Mass Storage Device Implementation

The on-board debugger implements a highly optimized variant of the FAT12 file system having several limitations, partly due to the nature of FAT12 itself and optimizations made to fulfill its purpose for its embedded application.

The Curiosity Nano USB device is USB Chapter 9-compliant as a mass storage device but does not, in any way, fulfill the expectations of a general purpose mass storage device. This behavior is intentional.

When using the Windows operating system, the on-board debugger enumerates as a Curiosity Nano USB Device found in the disk drives section of the device manager. The CURIOSITY drive appears in the file manager and claims the following available drive letter in the system.

The CURIOSITY drive contains approximately one MB of free space and does not reflect the target device’s Flash size. When programming an Intel® HEX file, the binary data are encoded in ASCII with metadata providing a large overhead, so 1 MB is a trivially chosen value for disk size.

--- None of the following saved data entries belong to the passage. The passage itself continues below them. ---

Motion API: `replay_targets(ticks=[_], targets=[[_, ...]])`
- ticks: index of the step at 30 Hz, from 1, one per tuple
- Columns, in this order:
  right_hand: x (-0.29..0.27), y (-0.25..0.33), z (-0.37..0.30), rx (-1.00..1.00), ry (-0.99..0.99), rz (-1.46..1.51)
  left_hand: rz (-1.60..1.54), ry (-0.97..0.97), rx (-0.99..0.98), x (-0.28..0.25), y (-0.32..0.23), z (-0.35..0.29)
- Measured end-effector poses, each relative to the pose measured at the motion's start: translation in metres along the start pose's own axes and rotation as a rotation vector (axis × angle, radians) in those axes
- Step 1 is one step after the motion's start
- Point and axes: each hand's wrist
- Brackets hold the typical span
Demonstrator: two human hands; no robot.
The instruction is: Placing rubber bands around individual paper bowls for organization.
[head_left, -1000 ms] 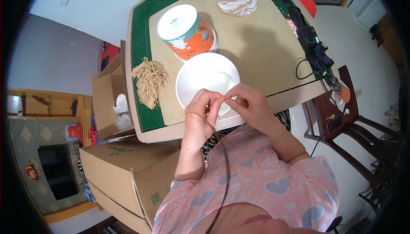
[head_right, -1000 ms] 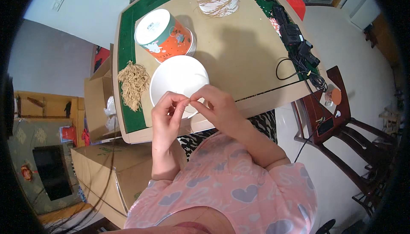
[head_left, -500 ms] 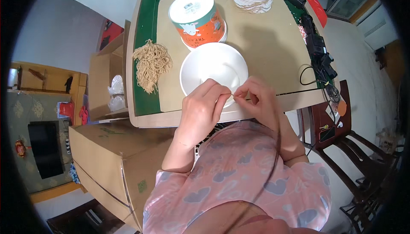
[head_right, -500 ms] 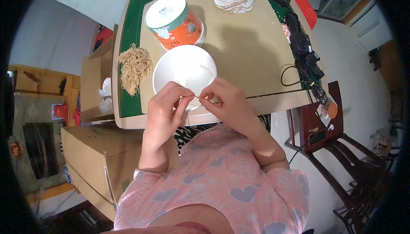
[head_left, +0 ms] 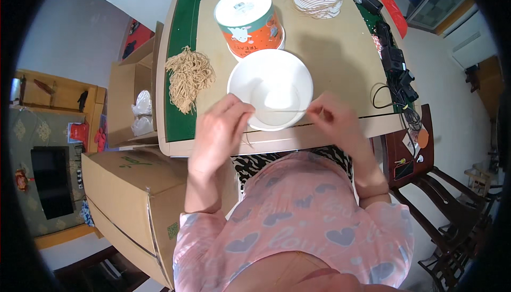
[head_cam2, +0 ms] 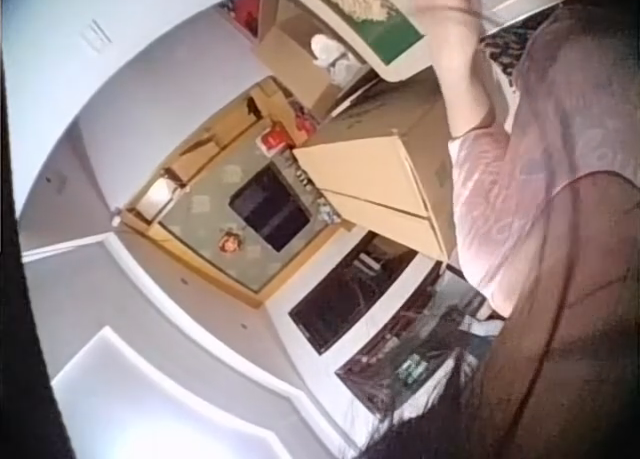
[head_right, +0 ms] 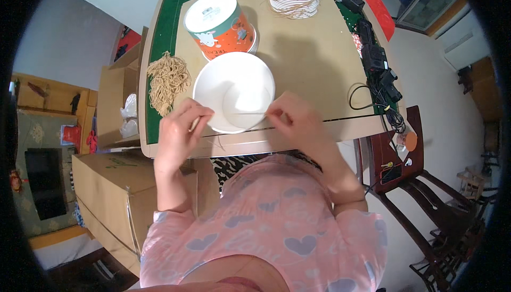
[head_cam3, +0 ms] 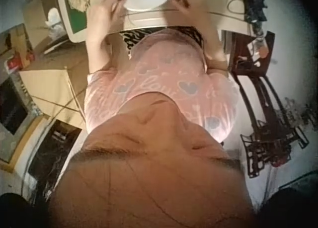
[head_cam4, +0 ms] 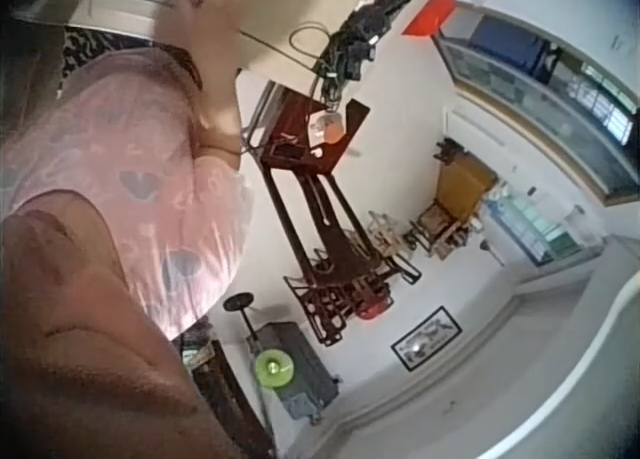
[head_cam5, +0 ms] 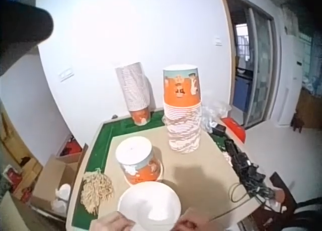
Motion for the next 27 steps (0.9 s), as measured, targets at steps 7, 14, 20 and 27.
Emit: replay_targets(ticks=[7, 14, 20, 27], targets=[[-0.048, -0.037, 0.065, 0.062, 0.057, -0.241, 0.151, 0.09, 0.065, 0.009, 0.02, 0.007], [-0.04, 0.002, 0.083, 0.016, -0.017, -0.146, 0.127, 0.168, 0.185, 0.033, -0.017, 0.014], [-0.001, 0.059, -0.027, -0.71, 1.008, 0.522, -0.389, 0.213, -0.072, 0.027, -0.024, 0.042], [0.057, 0.098, -0.066, -0.645, 0.998, 0.847, -0.133, 0.175, 0.189, 0.007, 0.012, 0.039]])
Point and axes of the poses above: each hand's wrist, its own z-axis towards the middle knuckle, its own x-axis out of the palm, y = z × x, and after that the axes turned 2 degrees about -z, right-handed
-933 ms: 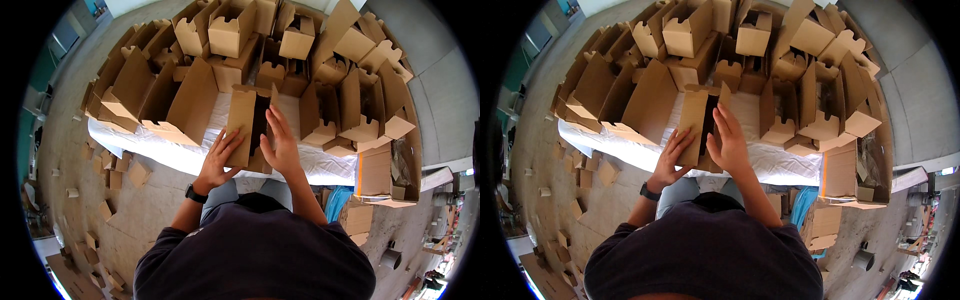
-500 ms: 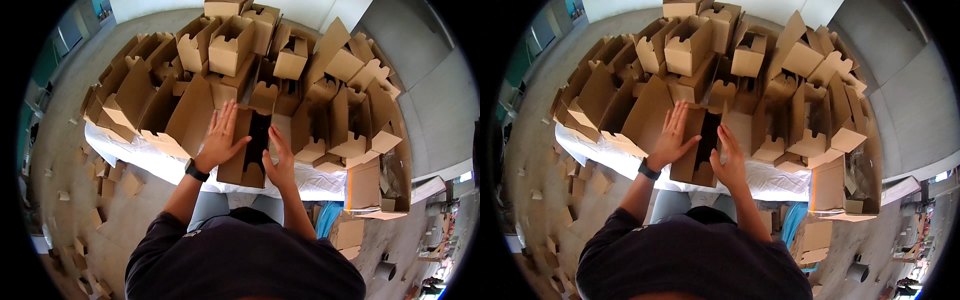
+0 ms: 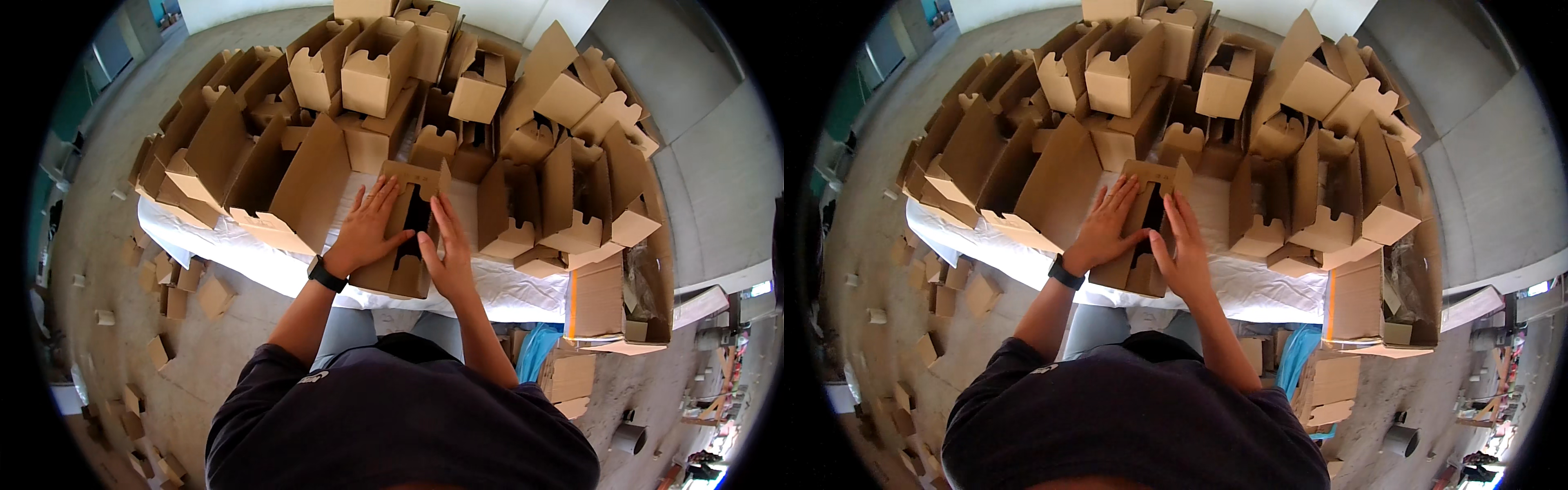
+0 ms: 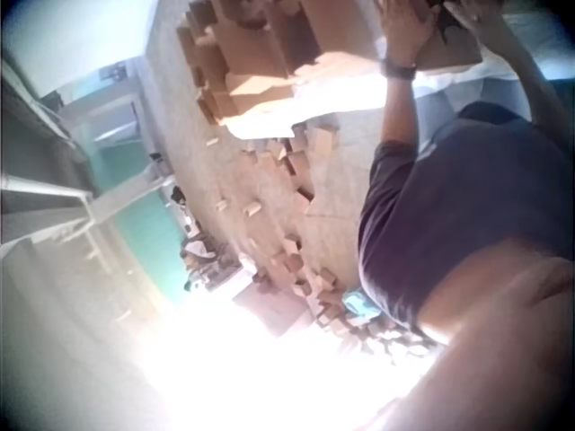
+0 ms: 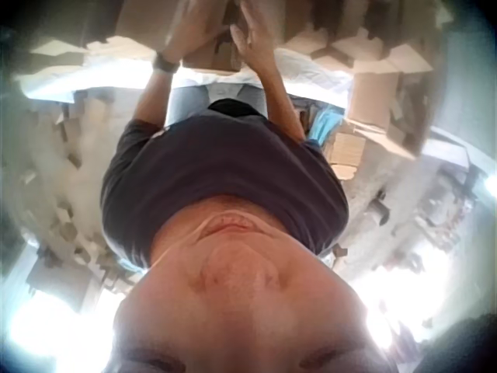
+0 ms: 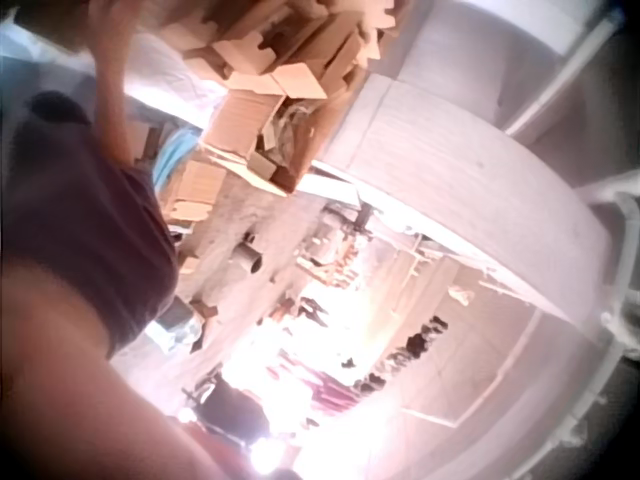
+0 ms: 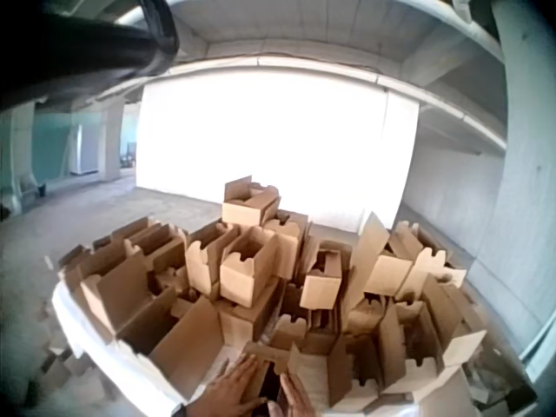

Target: The person folds cardboard pieces into boxes by hand, tucking in the side and bottom flaps to assemble them. They handle the items one at a time and place the assembled boxes on a table.

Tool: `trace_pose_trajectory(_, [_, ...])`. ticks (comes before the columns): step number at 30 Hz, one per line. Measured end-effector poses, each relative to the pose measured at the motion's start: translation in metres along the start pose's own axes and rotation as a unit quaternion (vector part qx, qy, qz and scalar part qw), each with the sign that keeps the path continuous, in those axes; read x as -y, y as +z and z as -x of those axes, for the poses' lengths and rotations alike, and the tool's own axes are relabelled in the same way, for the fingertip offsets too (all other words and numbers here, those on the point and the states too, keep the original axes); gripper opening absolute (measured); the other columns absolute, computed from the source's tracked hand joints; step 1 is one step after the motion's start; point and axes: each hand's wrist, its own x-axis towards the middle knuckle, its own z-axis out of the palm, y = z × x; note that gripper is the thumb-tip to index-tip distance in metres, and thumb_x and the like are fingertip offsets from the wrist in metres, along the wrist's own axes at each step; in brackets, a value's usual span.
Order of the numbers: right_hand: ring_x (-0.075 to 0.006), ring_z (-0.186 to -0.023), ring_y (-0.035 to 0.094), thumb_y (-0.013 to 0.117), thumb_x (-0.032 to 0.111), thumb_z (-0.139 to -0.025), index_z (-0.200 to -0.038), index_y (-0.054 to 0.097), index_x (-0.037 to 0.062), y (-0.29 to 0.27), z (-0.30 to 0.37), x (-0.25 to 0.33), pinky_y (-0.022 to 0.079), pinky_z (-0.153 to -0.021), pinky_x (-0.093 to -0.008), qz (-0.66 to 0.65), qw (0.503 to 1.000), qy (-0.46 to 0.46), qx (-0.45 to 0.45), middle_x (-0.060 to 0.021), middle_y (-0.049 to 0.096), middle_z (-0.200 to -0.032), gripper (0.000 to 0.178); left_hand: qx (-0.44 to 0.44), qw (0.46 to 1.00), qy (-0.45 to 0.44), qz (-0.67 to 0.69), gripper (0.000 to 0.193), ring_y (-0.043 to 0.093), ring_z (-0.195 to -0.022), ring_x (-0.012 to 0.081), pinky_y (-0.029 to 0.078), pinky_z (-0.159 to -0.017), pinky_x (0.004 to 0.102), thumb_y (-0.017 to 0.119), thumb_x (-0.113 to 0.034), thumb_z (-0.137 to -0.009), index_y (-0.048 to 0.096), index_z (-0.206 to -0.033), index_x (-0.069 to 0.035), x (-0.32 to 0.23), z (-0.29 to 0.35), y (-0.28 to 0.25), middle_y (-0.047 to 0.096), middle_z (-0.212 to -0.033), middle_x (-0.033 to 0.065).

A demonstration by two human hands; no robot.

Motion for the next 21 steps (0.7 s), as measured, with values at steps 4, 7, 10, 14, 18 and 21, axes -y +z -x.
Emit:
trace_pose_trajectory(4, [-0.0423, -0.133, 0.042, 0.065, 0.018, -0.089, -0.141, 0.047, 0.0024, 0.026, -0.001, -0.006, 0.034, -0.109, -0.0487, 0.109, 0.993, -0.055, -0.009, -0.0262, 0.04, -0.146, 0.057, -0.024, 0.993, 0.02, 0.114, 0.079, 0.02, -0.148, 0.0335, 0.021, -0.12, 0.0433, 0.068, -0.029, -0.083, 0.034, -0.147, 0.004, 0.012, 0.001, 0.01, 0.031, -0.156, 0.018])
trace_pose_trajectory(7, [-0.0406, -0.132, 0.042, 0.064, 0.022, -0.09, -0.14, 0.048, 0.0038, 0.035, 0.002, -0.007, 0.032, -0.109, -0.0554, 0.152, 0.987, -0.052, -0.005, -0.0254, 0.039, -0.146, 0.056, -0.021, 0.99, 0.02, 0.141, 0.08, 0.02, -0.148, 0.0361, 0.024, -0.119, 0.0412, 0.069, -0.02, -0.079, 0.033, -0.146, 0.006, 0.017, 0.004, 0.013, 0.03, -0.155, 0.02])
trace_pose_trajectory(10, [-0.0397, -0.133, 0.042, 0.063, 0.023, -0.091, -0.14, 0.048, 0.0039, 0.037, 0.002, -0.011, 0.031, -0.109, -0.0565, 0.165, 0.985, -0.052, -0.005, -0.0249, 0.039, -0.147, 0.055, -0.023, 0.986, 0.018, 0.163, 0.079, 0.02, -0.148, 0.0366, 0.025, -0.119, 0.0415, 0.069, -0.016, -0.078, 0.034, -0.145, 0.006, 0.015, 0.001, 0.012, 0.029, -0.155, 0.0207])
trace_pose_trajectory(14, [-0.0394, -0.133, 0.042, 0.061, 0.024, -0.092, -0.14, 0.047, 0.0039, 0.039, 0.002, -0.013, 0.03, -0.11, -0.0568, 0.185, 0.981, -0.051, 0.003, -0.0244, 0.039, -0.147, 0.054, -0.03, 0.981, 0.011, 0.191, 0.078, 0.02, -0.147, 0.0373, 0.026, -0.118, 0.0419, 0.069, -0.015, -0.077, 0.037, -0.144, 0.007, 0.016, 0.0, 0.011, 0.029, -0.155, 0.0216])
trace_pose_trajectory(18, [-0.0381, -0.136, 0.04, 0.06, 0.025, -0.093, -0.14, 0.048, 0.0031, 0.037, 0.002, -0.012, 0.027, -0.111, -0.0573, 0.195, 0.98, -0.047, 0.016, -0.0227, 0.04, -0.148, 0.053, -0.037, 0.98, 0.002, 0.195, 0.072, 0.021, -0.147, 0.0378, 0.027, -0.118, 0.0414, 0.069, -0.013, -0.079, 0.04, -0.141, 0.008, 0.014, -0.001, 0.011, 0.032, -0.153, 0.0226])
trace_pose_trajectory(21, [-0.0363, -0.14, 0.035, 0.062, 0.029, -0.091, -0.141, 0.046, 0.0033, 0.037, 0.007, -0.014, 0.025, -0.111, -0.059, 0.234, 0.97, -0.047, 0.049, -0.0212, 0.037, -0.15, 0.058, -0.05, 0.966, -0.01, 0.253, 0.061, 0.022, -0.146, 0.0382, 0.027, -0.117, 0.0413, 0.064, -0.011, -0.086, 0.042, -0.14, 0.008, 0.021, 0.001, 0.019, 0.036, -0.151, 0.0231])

It is not possible to format the CURIOSITY drive. The filename may appear in the disk directory listing when programming a file to the target, which is merely the operating system’s view of the directory that, in reality, has not been updated. It is not possible to read out the file contents. Removing and replugging the board will return the file system to its original state, but the target will still contain the previously programmed application.

Copy a text file starting with “CMD:ERASE” onto the disk to erase the target device.

By default, the CURIOSITY drive contains several read-only files for generating icons as well as reporting status and linking to further information:

Info: STATUS.TXT is dynamically updated by the on-board debugger. The contents may be cached by the OS and, therefore, not reflecting the correct status.